Data items:
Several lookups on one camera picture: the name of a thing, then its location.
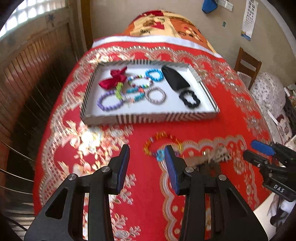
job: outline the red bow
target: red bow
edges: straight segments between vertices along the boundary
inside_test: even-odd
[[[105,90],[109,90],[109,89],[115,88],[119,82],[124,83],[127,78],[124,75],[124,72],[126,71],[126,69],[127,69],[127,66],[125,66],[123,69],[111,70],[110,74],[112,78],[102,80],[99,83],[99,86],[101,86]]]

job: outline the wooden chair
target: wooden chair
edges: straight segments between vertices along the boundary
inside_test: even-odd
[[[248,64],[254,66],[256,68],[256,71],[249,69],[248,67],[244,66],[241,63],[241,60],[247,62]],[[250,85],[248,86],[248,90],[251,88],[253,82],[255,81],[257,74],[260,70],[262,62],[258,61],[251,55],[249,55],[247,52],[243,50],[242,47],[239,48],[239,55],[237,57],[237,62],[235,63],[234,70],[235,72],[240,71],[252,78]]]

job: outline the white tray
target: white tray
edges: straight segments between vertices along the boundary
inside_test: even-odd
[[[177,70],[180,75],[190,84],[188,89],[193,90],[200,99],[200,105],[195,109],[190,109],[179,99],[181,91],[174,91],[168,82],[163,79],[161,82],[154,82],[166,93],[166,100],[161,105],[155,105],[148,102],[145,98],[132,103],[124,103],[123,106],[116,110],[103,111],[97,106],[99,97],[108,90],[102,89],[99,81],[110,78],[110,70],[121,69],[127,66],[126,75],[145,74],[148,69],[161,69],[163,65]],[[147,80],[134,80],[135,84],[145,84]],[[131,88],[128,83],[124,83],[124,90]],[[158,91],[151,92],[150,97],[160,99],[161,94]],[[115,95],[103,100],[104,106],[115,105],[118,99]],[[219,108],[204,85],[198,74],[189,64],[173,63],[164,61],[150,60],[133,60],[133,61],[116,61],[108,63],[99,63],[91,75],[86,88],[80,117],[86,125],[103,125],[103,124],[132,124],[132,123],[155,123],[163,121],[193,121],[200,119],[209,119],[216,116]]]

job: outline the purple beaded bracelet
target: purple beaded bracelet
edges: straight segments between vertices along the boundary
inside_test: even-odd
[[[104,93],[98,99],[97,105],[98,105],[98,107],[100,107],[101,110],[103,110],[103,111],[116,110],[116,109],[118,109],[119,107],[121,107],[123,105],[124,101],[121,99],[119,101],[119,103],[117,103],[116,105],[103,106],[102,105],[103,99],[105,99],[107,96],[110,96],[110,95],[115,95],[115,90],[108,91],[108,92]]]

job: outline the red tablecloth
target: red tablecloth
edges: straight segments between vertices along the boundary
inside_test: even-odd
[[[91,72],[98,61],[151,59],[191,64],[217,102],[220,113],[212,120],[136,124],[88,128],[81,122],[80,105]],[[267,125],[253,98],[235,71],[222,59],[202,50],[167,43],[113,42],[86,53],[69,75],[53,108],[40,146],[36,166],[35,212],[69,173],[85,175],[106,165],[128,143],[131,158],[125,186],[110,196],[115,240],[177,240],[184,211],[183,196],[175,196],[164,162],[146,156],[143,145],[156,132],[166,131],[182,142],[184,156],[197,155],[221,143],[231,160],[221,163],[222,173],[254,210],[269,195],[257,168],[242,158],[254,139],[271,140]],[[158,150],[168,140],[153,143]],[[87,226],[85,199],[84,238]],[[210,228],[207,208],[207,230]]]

* * *

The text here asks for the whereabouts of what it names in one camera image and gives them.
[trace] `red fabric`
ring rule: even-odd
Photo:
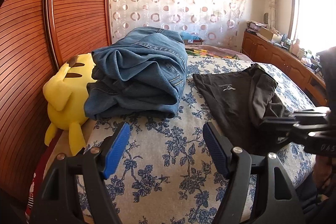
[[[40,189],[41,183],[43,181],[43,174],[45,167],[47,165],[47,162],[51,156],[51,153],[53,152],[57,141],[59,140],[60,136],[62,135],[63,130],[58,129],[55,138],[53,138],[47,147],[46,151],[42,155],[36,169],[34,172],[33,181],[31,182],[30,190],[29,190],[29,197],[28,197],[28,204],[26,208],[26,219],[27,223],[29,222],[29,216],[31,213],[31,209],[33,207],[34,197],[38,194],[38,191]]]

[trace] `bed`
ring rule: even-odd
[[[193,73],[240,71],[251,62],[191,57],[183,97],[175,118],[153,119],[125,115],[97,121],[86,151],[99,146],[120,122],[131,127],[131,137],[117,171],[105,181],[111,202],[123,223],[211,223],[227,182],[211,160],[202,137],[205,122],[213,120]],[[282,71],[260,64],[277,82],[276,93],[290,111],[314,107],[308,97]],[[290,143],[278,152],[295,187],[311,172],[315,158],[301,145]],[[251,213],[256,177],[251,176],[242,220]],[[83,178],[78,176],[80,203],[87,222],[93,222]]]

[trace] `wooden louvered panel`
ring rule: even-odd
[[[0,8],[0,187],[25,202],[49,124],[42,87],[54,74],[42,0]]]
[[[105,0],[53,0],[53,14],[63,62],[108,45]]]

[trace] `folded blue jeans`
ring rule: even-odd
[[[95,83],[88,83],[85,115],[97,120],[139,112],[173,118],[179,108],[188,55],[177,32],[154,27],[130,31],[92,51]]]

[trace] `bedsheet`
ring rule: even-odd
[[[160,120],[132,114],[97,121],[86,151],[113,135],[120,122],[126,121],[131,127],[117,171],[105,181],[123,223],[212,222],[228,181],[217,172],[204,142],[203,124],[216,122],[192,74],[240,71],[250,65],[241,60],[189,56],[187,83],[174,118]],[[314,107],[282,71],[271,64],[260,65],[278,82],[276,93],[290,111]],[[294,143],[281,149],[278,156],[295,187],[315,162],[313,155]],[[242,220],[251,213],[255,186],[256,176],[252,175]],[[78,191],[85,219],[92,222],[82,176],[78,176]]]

==

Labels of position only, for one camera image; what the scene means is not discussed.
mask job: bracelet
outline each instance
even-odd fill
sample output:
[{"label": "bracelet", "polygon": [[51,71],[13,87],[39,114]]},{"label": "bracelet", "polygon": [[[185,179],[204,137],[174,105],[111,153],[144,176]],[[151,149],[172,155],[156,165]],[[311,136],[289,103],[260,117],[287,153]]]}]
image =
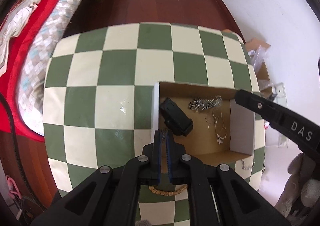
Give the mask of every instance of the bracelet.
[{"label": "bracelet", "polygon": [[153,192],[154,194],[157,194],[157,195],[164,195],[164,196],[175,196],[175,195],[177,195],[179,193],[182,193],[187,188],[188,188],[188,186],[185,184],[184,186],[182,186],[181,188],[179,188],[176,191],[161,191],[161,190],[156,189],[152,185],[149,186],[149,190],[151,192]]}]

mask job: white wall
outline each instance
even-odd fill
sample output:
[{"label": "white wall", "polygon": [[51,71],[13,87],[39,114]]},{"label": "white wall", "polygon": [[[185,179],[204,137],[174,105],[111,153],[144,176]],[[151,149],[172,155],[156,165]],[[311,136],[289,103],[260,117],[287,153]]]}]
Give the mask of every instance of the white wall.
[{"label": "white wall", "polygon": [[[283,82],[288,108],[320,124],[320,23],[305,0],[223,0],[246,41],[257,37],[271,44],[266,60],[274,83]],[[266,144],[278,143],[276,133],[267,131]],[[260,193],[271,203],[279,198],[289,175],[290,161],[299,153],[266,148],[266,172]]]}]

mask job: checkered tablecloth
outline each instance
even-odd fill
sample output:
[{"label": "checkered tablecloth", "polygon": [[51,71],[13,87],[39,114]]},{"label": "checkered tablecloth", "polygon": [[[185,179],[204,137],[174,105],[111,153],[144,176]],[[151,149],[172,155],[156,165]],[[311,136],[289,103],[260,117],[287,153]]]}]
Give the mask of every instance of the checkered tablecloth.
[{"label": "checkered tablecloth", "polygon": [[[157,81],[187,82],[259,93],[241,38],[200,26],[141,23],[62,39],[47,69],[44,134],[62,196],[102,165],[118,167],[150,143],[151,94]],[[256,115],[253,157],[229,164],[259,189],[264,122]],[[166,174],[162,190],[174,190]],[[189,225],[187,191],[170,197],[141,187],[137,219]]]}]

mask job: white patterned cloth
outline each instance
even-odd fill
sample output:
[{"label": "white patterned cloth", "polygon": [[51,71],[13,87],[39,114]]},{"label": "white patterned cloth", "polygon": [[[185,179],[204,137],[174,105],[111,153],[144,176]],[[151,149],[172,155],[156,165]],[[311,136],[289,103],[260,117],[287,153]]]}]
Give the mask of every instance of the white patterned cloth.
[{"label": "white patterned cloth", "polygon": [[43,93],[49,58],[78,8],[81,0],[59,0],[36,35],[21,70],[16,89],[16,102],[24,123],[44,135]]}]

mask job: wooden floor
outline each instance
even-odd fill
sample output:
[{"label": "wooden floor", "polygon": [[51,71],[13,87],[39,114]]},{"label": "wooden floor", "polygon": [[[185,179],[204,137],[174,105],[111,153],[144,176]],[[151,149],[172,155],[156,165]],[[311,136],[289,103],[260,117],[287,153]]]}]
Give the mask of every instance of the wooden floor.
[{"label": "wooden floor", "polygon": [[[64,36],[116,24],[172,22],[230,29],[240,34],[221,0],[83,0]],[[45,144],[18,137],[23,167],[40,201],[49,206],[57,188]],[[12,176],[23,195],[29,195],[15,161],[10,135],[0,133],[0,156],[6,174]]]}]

# Brief
In the entries above, count each line holding the word "target" and give that count alone.

# Expected answer
5